▶ _Work to complete_
If a line in the data below contains "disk", copy it.

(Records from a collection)
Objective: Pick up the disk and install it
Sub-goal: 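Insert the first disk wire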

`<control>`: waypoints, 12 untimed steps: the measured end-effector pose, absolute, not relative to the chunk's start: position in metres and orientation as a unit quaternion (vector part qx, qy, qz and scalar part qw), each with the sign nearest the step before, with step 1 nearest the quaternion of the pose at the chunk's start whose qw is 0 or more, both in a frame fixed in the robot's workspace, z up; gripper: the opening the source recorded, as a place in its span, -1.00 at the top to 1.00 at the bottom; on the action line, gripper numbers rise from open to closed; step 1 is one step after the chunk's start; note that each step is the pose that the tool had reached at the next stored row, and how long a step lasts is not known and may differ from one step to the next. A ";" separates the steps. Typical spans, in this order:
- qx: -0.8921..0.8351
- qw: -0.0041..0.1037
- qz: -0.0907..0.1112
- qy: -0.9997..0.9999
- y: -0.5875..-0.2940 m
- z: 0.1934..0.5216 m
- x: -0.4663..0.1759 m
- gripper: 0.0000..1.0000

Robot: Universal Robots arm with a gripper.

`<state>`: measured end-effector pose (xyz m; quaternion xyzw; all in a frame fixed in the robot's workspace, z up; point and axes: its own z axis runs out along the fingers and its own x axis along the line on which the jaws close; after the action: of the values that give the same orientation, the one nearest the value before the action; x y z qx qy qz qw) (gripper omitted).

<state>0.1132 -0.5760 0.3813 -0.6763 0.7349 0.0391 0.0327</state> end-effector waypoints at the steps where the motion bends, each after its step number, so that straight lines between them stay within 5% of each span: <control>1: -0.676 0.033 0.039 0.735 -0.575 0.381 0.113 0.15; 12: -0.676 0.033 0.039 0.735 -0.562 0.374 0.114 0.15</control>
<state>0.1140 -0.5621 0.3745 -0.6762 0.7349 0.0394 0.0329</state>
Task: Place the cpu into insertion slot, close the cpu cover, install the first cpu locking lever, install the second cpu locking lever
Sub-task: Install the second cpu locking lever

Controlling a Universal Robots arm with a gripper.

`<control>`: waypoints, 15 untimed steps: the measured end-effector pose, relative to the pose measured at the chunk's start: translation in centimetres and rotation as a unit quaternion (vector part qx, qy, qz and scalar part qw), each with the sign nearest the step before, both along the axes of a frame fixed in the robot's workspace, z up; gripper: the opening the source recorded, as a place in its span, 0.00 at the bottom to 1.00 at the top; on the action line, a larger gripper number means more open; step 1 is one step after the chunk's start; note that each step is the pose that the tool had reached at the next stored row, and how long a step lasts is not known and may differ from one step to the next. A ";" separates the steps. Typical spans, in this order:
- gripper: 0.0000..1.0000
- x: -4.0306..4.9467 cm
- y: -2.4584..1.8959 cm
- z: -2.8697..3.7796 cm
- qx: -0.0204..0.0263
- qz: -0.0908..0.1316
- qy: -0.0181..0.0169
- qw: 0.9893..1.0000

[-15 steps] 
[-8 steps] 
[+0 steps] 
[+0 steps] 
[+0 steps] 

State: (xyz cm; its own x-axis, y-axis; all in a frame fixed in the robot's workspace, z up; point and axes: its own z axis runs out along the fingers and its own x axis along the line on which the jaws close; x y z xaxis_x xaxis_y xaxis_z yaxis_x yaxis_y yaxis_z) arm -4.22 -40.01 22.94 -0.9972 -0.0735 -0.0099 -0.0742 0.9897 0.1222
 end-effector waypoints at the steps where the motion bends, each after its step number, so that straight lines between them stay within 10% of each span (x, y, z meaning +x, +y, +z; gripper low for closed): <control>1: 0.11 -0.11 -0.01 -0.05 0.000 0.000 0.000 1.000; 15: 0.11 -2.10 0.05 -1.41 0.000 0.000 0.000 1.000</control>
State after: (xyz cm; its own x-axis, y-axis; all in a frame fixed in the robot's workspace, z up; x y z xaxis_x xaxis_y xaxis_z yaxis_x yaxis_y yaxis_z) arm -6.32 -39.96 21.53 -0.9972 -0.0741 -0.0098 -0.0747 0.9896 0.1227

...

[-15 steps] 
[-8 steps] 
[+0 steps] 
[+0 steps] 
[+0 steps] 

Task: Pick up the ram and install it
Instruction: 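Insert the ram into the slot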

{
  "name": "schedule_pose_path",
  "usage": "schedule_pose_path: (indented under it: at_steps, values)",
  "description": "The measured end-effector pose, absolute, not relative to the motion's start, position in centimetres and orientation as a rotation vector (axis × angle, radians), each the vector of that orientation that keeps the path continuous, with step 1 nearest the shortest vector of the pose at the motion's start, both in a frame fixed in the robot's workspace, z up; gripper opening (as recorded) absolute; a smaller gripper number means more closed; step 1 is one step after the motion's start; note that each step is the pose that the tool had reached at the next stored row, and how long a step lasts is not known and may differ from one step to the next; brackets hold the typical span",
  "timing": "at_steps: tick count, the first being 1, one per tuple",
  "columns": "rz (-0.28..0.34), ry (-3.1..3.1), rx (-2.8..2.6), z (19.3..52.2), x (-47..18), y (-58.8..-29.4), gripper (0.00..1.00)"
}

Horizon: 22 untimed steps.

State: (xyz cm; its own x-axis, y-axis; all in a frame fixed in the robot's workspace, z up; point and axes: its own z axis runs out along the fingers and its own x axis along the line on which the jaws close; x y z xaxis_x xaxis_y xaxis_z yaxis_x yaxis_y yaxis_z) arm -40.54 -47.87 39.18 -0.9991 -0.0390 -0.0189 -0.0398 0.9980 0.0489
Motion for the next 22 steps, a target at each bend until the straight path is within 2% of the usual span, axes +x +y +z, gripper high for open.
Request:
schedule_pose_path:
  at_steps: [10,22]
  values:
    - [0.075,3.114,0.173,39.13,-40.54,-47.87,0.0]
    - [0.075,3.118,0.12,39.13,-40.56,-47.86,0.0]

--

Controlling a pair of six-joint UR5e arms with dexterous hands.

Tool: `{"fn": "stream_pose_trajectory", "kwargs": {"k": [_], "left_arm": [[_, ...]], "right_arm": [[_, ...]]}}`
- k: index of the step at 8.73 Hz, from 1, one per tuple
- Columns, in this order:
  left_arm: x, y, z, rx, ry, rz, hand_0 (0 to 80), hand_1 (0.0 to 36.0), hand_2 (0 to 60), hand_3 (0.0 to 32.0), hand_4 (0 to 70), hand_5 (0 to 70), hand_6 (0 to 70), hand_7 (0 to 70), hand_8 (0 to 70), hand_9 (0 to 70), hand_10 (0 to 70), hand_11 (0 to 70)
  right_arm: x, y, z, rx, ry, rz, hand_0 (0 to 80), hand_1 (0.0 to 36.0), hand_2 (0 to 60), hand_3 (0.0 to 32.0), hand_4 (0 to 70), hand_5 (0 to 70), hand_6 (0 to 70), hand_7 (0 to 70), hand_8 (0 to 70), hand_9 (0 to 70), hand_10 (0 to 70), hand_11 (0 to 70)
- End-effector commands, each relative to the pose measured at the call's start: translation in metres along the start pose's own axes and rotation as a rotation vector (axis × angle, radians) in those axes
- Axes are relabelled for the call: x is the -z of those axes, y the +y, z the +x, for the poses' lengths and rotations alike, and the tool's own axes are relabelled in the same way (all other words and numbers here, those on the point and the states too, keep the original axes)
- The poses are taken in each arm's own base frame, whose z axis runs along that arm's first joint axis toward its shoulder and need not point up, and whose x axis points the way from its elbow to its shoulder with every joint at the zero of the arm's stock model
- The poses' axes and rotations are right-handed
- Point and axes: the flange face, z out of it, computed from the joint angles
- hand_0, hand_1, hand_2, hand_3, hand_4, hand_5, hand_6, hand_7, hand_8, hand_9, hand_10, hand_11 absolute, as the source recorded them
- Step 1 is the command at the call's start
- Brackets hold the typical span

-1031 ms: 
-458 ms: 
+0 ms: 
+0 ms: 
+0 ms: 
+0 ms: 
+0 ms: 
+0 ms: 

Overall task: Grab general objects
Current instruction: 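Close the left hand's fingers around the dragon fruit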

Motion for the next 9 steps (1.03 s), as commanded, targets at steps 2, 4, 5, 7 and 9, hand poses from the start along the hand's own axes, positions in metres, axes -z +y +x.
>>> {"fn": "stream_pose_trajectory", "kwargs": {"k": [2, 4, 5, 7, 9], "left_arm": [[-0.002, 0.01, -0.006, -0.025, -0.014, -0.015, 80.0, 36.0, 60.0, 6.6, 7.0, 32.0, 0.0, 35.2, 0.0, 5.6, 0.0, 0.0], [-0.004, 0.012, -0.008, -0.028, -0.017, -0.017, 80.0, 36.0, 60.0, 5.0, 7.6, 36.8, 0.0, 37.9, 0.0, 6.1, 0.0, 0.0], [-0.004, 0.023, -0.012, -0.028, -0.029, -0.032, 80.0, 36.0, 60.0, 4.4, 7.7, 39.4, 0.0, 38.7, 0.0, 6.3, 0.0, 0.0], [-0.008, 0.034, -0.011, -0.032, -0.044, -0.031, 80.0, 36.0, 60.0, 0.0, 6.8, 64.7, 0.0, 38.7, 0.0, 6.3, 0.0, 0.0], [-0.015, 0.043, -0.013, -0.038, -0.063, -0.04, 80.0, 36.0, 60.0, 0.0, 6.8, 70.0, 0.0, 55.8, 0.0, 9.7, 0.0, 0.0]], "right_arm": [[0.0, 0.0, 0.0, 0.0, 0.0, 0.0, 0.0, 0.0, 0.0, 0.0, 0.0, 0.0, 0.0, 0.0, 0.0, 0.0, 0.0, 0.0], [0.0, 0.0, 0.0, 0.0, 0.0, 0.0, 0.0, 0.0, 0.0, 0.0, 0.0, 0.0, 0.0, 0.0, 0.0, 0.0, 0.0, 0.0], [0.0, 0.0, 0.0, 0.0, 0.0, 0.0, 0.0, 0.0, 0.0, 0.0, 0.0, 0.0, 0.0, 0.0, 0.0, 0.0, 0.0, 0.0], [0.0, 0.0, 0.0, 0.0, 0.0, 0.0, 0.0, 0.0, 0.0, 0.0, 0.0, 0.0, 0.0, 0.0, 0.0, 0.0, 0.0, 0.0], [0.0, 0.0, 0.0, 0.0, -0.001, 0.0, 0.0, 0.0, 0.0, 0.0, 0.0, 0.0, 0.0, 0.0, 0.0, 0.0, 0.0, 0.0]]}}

▶ _Exercise solution_
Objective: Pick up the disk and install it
Sub-goal: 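Insert the first disk wire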

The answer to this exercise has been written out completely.